→ **Work instructions**
Could you copy the whole listing below exactly as written?

→ **Dataset records**
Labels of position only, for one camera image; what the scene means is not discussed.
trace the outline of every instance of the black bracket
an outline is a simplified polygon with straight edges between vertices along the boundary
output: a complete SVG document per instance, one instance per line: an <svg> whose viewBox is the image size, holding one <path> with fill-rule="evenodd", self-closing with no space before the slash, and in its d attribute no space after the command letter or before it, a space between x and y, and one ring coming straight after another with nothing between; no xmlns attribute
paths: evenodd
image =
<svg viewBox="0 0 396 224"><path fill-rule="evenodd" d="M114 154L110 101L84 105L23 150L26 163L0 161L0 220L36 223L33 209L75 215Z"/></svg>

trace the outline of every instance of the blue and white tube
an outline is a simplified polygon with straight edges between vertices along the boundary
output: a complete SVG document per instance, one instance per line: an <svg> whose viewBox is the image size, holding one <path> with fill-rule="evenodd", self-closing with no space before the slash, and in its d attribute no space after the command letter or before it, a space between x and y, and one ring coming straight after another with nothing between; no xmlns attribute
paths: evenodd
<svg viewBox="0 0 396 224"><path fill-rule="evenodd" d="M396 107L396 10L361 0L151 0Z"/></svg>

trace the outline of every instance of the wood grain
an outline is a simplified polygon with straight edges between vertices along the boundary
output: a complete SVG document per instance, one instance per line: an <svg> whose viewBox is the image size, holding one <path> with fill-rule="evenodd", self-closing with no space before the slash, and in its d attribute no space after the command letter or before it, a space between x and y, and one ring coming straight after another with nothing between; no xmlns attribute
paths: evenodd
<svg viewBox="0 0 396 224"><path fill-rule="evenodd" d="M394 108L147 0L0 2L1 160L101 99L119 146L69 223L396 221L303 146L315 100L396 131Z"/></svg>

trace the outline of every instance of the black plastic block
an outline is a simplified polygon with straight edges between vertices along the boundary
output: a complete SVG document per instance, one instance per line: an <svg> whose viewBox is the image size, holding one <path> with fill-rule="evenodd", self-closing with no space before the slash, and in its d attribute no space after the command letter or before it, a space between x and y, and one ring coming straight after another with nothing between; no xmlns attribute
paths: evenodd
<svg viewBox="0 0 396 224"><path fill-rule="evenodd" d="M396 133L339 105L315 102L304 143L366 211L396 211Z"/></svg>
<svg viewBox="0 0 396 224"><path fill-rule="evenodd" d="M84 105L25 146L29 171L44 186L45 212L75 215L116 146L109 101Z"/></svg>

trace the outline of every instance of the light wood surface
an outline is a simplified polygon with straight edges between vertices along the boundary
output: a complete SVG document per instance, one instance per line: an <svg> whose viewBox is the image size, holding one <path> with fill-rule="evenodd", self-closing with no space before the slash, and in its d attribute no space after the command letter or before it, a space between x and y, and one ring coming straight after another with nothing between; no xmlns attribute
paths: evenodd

→ **Response to the exercise**
Labels of position only, for one camera image; what the scene means is not discussed.
trace the outline of every instance of the black bracket
an outline is a simplified polygon with straight edges between vertices along the boundary
output: a complete SVG document per instance, one instance per line: an <svg> whose viewBox is the image size, holding one <path> with fill-rule="evenodd", self-closing with no space before the slash, and in its d attribute no space after the command letter or before it, a space between x and y, and one ring coming straight after another with nothing between; no xmlns attribute
paths: evenodd
image =
<svg viewBox="0 0 396 224"><path fill-rule="evenodd" d="M114 154L110 101L84 105L23 150L26 163L0 161L0 220L36 223L33 209L75 215Z"/></svg>

trace the outline of every instance of the blue and white tube
an outline is a simplified polygon with straight edges between vertices along the boundary
output: a complete SVG document per instance, one instance per line: an <svg> whose viewBox is the image size, holding one <path> with fill-rule="evenodd", self-closing with no space before the slash, and in its d attribute no space after the command letter or before it, a space between x and y, and one ring coming straight after another with nothing between; no xmlns attribute
paths: evenodd
<svg viewBox="0 0 396 224"><path fill-rule="evenodd" d="M396 107L396 10L361 0L151 0Z"/></svg>

trace the outline of every instance of the wood grain
an outline is a simplified polygon with straight edges between vertices along the boundary
output: a complete SVG document per instance, one instance per line: an <svg> whose viewBox is the image size, holding one <path> with fill-rule="evenodd", self-closing with no space before the slash, and in its d attribute no space after the command letter or before it, a space between x and y, and one ring coming straight after another with nothing between; no xmlns attribute
paths: evenodd
<svg viewBox="0 0 396 224"><path fill-rule="evenodd" d="M394 108L147 0L0 2L1 160L101 99L119 146L69 223L396 221L303 146L315 100L396 131Z"/></svg>

trace the outline of every instance of the black plastic block
an outline is a simplified polygon with straight edges between vertices along the boundary
output: a complete SVG document per instance, one instance per line: an <svg> whose viewBox is the image size, holding one <path> with fill-rule="evenodd", self-closing with no space before the slash, and in its d attribute no space after the command letter or before it, a space between x and y, and one ring coming straight after another with nothing between; no xmlns attribute
paths: evenodd
<svg viewBox="0 0 396 224"><path fill-rule="evenodd" d="M396 133L339 105L315 102L304 143L366 211L396 211Z"/></svg>
<svg viewBox="0 0 396 224"><path fill-rule="evenodd" d="M84 105L25 146L29 171L44 186L45 212L75 215L116 146L109 101Z"/></svg>

trace the outline of every instance of the light wood surface
an outline is a simplified polygon with straight edges between vertices along the boundary
output: a complete SVG document per instance, one instance per line: an <svg> whose viewBox is the image size, holding one <path> with fill-rule="evenodd", self-closing with no space before the slash, and in its d attribute no space after the command letter or before it, a space between x and y, and one ring coming straight after another with nothing between; no xmlns attribute
paths: evenodd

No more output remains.